The team has come a long way since their open source beginnings, and the funding will go principally to develop their API PaaS APISpark – that’s a lot of acronyms, so let’s break it down.

If you believe what conferences like APIDays in Paris are saying about the future of Web 2.0, then you may agree that Application programming interfaces (APIs) will play a huge role in how the web communicates, and has already dictated the success of many fast-growing B2D (Business to Developer) or ‘platform’ startups.

With this in mind, the team at Restlet have developed APISpark. For API users, APISPark allows engineers to communicate with 1000s of APIs via a single API interface – an API of APIs, if you will. This may sound particularly familiar if you’ve been following LeCamping startup WebShell, co-organizer of the aforementioned APIDays.

Where Restlet makes its real mark, however, and differentiates itself from the competition, is that the same product can be used by teams who want to build & manage an API in the cloud.
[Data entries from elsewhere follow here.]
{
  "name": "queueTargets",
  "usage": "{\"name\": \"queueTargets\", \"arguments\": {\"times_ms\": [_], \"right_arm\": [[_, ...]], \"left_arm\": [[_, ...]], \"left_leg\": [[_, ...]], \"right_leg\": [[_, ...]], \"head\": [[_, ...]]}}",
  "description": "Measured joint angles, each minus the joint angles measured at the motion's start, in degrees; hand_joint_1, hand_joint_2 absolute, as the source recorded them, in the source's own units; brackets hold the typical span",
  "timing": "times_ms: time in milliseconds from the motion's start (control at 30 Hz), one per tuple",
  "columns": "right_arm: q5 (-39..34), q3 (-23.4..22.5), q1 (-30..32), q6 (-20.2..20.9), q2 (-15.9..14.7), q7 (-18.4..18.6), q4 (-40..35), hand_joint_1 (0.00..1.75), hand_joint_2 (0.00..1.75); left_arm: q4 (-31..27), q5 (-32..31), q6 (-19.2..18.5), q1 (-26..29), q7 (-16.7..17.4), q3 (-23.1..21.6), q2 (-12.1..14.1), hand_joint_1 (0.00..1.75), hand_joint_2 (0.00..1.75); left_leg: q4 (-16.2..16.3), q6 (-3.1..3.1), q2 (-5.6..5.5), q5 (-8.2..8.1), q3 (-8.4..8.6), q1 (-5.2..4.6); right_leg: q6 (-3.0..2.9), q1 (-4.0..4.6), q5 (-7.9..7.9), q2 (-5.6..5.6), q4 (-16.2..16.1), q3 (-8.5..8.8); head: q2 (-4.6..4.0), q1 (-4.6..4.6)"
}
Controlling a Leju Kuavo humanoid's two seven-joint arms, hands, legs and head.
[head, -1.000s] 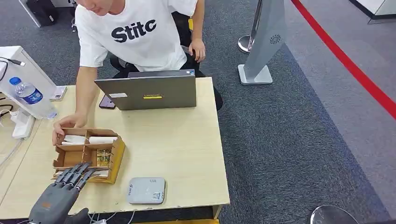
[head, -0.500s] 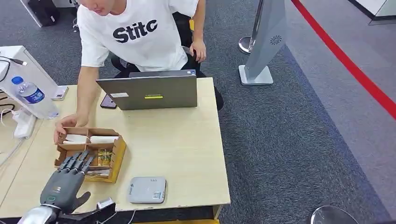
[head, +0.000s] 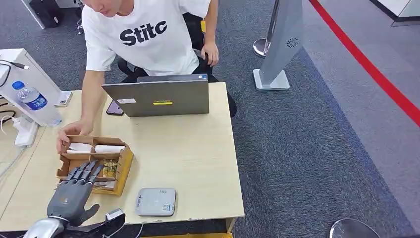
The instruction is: Pass the card to the sensor for recognition and then transmit it.
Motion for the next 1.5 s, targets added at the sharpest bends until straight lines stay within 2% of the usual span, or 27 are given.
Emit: {"name": "queueTargets", "arguments": {"times_ms": [1500], "right_arm": [[0.0, 0.04, 0.01, 0.0, 0.0, 0.0, 0.0, 0.0, 1.75]], "left_arm": [[0.81, -0.17, 0.0, -0.14, -0.04, 0.07, -0.66, 0.0, 1.75]], "left_leg": [[0.0, 0.0, 0.0, 0.0, 0.0, 0.0]], "right_leg": [[0.0, 0.0, 0.0, 0.0, 0.0, 0.0]], "head": [[0.0, 0.0]]}}
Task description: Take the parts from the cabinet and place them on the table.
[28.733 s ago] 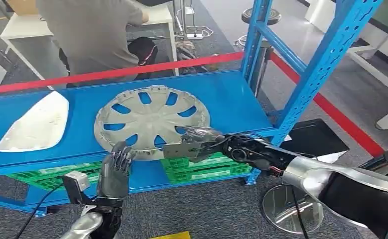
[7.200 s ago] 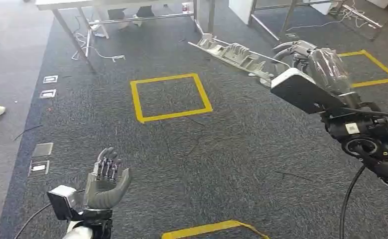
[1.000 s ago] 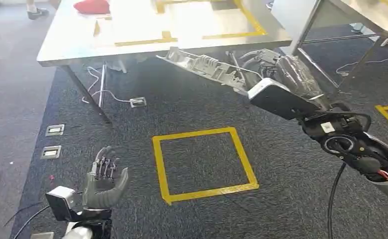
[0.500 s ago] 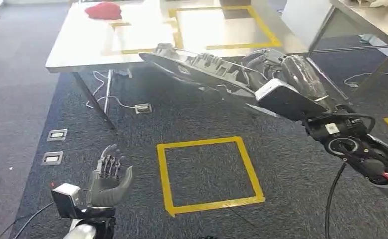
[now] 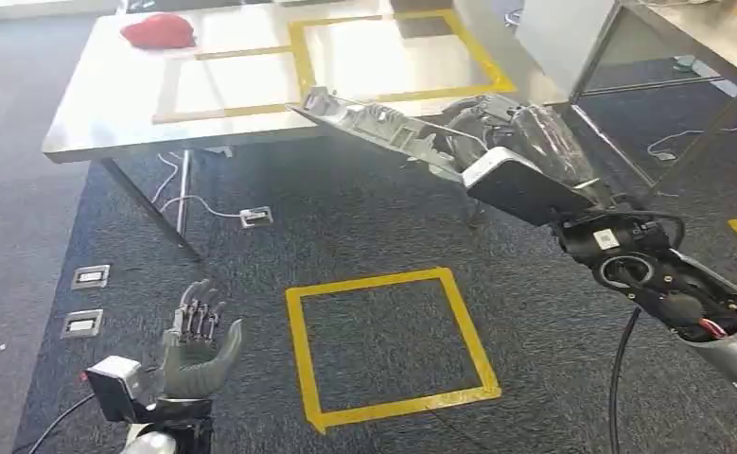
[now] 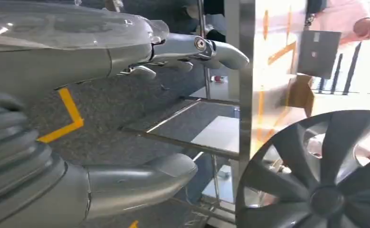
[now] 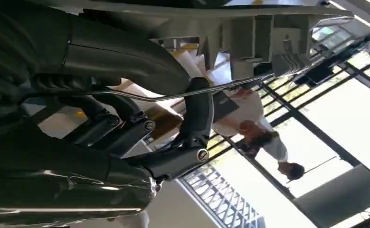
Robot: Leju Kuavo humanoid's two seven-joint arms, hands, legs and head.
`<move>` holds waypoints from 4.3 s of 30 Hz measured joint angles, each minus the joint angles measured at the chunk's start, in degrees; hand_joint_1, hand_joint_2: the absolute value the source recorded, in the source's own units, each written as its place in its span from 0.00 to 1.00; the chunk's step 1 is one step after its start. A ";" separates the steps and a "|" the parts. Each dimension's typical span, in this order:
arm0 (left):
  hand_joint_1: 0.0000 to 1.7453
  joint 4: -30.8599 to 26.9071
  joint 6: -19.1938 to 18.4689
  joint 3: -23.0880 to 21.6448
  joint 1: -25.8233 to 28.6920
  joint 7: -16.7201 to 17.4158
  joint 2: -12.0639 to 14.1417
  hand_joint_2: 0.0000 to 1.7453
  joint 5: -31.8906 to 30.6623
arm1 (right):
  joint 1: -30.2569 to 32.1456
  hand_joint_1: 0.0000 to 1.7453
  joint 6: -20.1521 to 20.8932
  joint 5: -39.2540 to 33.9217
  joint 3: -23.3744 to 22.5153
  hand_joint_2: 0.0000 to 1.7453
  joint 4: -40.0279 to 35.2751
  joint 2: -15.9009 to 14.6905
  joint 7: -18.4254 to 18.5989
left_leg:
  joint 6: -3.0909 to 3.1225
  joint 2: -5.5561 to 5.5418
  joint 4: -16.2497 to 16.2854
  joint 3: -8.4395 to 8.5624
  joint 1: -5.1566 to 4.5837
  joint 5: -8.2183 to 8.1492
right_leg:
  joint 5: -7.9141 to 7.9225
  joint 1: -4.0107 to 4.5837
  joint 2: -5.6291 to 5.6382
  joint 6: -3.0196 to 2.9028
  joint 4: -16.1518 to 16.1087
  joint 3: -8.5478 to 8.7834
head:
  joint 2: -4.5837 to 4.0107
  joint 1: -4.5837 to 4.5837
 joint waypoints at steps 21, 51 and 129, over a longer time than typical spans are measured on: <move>0.00 -0.04 0.20 0.00 0.11 0.20 0.13 1.00 -0.20 | -1.31 1.00 0.26 -1.16 0.42 1.00 1.29 0.50 -0.33 | 0.59 -1.00 -8.01 11.23 -0.62 -0.87 | 5.16 -0.21 -0.11 0.67 -0.02 -5.86 | 0.00 2.12; 0.00 0.22 -1.86 -0.04 -0.33 0.70 -0.22 1.00 -0.66 | -1.67 1.00 -0.90 -1.25 0.55 1.00 0.83 0.28 0.72 | 0.87 -0.61 -8.60 11.15 -0.58 -1.01 | 5.16 0.30 -0.05 0.38 -0.72 -6.58 | 0.00 2.30; 0.00 12.06 -9.49 -0.30 -6.92 -4.48 -6.18 1.00 0.28 | -27.08 1.00 -3.50 -0.37 8.70 1.00 28.08 12.72 -0.41 | 0.52 -0.90 -8.86 7.78 -0.26 1.93 | 4.30 0.16 0.14 0.64 -0.37 -5.32 | 0.00 0.70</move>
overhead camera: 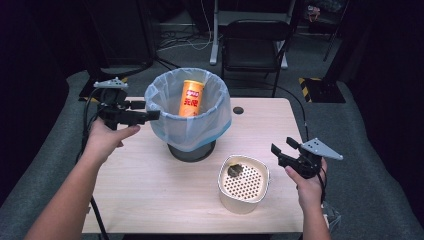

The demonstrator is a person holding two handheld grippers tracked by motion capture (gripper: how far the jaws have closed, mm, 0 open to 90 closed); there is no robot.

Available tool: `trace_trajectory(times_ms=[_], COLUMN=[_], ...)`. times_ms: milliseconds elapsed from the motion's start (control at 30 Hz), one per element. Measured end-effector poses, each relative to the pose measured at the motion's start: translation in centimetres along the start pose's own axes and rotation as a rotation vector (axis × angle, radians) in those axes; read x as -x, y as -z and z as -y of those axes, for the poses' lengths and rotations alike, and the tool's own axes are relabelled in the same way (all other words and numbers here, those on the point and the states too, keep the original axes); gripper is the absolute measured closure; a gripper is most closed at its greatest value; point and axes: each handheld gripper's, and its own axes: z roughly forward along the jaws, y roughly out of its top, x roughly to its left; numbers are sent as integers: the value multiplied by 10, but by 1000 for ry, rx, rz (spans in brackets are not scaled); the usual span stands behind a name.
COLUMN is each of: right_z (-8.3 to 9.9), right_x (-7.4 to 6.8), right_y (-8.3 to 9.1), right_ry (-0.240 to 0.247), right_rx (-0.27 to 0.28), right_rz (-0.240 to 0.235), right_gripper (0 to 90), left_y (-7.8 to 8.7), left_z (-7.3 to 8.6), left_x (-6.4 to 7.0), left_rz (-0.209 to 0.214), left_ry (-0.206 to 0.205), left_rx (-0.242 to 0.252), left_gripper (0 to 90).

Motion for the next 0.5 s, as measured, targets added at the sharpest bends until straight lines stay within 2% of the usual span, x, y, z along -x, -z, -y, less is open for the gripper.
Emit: trace_trajectory(times_ms=[200,367,400,500], right_z=[1,2,2,4], right_x=[-2,-1,-1,0], right_y=[-2,-2,-2,-4], right_ry=[8,7,7,8], right_rx=[-10,-15,-15,-27], right_rz=[-2,0,0,1], right_gripper=[332,332,332,332], left_y=[11,13,13,10], left_z=[14,47,47,68], left_x=[0,-4,-4,-13], left_rz=[13,26,26,28], left_ry=[7,-1,-1,27], left_rx=[-12,-22,-22,-32], left_gripper=[260,252,243,235])
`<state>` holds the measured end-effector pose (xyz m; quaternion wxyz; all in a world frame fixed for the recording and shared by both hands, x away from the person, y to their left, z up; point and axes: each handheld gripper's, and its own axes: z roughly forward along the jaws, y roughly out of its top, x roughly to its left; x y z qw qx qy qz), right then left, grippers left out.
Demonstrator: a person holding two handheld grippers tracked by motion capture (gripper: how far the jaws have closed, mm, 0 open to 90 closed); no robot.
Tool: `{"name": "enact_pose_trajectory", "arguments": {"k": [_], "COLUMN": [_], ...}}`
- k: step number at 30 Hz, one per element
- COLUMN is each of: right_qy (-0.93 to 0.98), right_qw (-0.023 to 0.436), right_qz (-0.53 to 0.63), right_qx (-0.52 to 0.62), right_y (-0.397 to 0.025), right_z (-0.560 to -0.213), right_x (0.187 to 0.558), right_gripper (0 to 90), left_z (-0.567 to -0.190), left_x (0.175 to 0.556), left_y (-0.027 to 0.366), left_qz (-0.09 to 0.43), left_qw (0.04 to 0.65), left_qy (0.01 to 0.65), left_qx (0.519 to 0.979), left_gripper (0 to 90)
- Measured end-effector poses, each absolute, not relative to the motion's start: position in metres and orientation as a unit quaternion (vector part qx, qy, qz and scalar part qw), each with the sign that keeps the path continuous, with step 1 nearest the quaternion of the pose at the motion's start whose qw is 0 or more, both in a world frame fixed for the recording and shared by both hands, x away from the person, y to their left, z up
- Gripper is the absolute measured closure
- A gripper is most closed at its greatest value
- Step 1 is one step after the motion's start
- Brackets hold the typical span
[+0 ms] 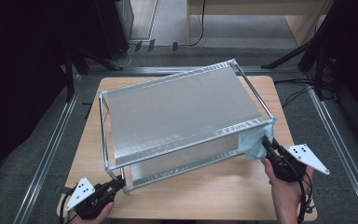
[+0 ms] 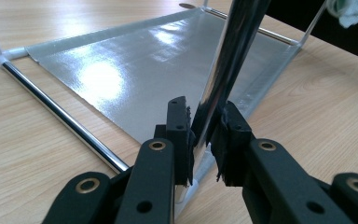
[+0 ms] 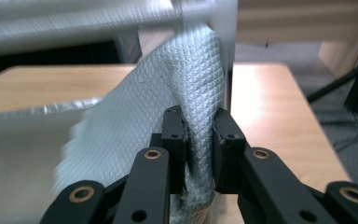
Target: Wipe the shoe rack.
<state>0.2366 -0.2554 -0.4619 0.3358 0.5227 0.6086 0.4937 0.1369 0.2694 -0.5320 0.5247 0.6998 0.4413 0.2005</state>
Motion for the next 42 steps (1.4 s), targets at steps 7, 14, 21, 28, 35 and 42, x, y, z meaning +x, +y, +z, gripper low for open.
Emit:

Companies like 1001Menus are already making available a Free API to their service for 3rd party developers in order to extend the value of what they can offer to their own clients, and Restlet wants to help every company build, deploy & manage their API Framework.

I must admit that I hadn’t heard much about this company until today, but it has all the signs of a French success story – a team composed entirely of engineers with more experience in the field than most anyone else in the field today, an innate creativity and technical innovation that puts them at least 12 months in front of the competition, if the competition should choose to replicate their features, and, of course, a $2 Million Seed Round never hurts.

Restlet CEO Jerome Louvel will be speaking at APIDays next month, so don’t miss out.